Day 2

The Temptation and the Fall

from the reading plan


Genesis 3:1-24, Romans 5:12-21, Romans 16:20


The Bible doesn’t tell us a lot about what life was like for Adam and Eve after they were exiled from the garden of Eden. We know that Adam had to work a lot harder to provide food for his family (Genesis 3:17–18). We know that Eve experienced pain in childbirth, and her relationship with Adam was strained (v.16). We know that one son was murdered (4:8), while another son—the murderer—became a wanderer on the earth (v.12). In a very real sense, Adam and Eve lost two sons in one day. But beyond those details, the Bible doesn’t tell us what daily life was like for Adam and Eve.

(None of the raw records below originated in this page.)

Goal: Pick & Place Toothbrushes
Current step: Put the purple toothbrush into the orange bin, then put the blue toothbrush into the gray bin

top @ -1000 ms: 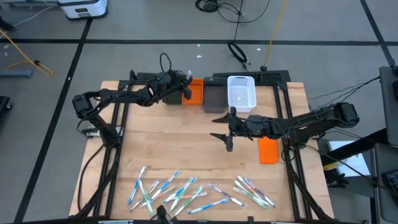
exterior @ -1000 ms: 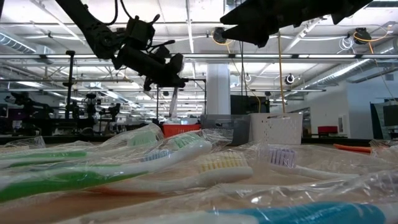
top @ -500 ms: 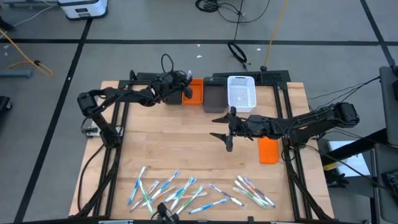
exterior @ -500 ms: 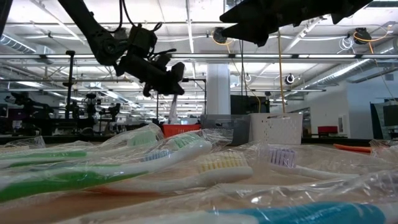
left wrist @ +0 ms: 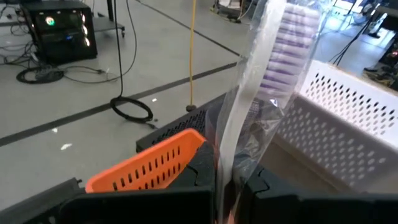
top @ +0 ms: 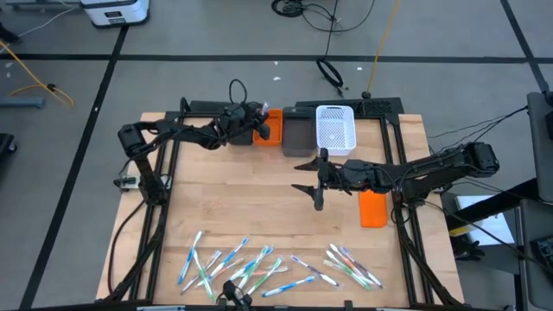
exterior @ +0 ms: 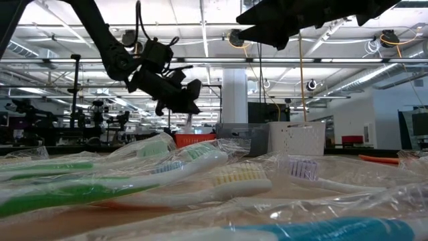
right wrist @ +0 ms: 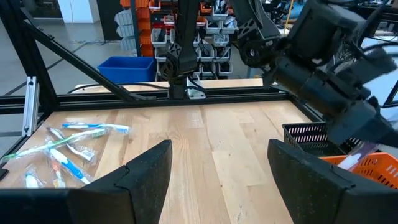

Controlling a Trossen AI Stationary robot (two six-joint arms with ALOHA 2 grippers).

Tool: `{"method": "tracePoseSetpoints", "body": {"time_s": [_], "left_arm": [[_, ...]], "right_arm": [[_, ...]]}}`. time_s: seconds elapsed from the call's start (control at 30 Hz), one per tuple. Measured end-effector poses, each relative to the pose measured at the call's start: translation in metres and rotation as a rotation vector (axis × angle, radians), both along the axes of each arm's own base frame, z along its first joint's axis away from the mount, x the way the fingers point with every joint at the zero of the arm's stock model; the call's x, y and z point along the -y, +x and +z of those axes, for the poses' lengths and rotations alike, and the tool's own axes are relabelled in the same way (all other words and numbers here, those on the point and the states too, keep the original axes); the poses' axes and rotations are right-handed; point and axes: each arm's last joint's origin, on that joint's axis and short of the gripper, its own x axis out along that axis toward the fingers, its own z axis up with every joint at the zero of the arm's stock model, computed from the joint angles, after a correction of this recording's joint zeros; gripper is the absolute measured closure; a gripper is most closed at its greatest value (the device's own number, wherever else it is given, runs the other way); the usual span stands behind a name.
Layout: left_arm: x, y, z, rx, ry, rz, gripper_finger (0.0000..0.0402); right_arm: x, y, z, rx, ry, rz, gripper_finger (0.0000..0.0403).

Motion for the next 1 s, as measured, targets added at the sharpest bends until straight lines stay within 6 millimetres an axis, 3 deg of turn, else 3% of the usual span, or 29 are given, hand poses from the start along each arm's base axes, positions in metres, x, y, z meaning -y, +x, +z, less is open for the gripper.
{"method": "tracePoseSetpoints", "body": {"time_s": [0.47, 1.0], "left_arm": [[-0.002, 0.002, -0.013, -0.034, -0.014, 0.020, 0.0385], [-0.002, 0.001, -0.014, -0.045, -0.016, 0.037, 0.0262]], "right_arm": [[0.000, 0.000, 0.000, -0.001, -0.004, 0.001, 0.0149], [0.000, 0.000, 0.000, -0.001, -0.008, 0.001, 0.0149]]}}
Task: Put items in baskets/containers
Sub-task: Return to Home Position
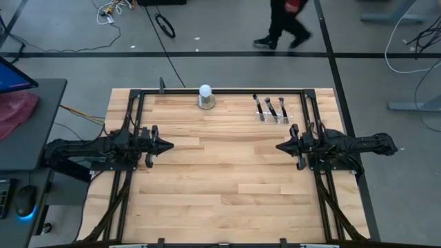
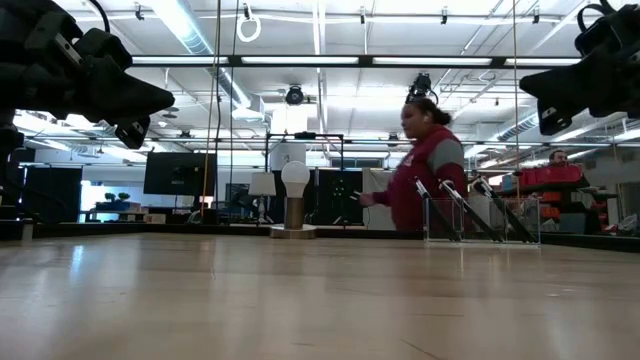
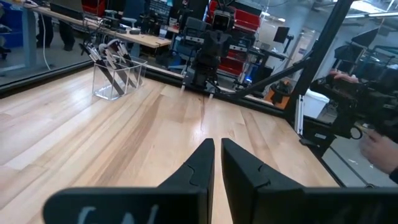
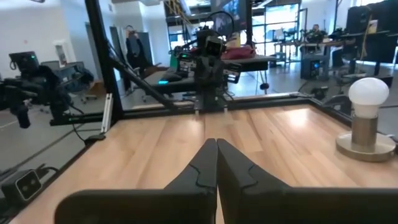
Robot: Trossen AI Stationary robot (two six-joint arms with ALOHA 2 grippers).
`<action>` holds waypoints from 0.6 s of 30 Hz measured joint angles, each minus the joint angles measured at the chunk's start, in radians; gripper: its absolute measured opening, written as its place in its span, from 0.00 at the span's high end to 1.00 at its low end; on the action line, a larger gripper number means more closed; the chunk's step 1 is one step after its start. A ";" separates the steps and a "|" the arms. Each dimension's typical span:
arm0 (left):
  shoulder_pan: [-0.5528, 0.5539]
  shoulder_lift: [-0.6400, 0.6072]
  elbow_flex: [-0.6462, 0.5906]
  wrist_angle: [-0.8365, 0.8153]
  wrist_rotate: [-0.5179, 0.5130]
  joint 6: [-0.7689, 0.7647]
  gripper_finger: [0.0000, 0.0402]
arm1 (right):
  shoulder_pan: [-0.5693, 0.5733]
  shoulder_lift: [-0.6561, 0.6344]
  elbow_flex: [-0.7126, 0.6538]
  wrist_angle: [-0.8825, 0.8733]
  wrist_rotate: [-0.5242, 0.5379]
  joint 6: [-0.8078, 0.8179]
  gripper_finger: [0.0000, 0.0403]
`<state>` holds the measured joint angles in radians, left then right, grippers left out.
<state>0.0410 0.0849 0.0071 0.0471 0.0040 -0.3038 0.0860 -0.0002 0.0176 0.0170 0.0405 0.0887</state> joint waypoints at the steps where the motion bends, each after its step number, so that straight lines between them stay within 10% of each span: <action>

We’re told Adam lived to the ripe old age of 930 (Genesis 5:5), and based on his age when his son Seth was born (v.3), which was some years after Eden became off-limits, we can deduce that Adam had more than eight hundred years to think and remember and regret the events of Genesis 3. I realize God had said the punishment for eating fruit from the tree of the knowledge of good and evil would be death (2:17), but somehow a centuries-long life of regret seems almost worse. Imagine feeling personally responsible for every broken thing in the world. Imagine rehearsing and replaying that moment of dread: “So the LORD God called out to the man and said to him, ‘Where are you?’” (3:9). Imagine knowing, in a very real and tangible sense, that every heartache, every loss, and every tear in the world could have been avoided if only you would have trusted God. If only.

There was nothing Adam or Eve could do. What’s done is done, so to speak. But that doesn’t mean the world’s first couple was without hope. God could fix what they had broken. There had been a hint that God might do something about the curse of sin and death. He had promised a child would come to crush the serpent’s head (Genesis 3:15). He had also provided skins to cover the nakedness Adam and Eve felt that day. Skins, of course, point to a sacrifice. Though the Bible doesn’t tell us what sort of skins they were, it seems a death was required to cover their shame.

Life for Adam and Eve after the fall took a lot of faith. They had glimpses of what God could do but didn’t quite know how or when He would bring relief to the world. But one thing was certain: they were powerless to fix their own plight. They needed to trust their Creator—the very thing they failed to do in the garden. Though our lives look very different, our situation is the same. We can do nothing in our own strength to remedy the curse of sin and death. Though we can see clearly with hindsight that the promised child was Jesus of Nazareth and the sacrifice we really needed was His death on the cross, we, like Adam and Eve before us, are still wholly dependent on our Maker.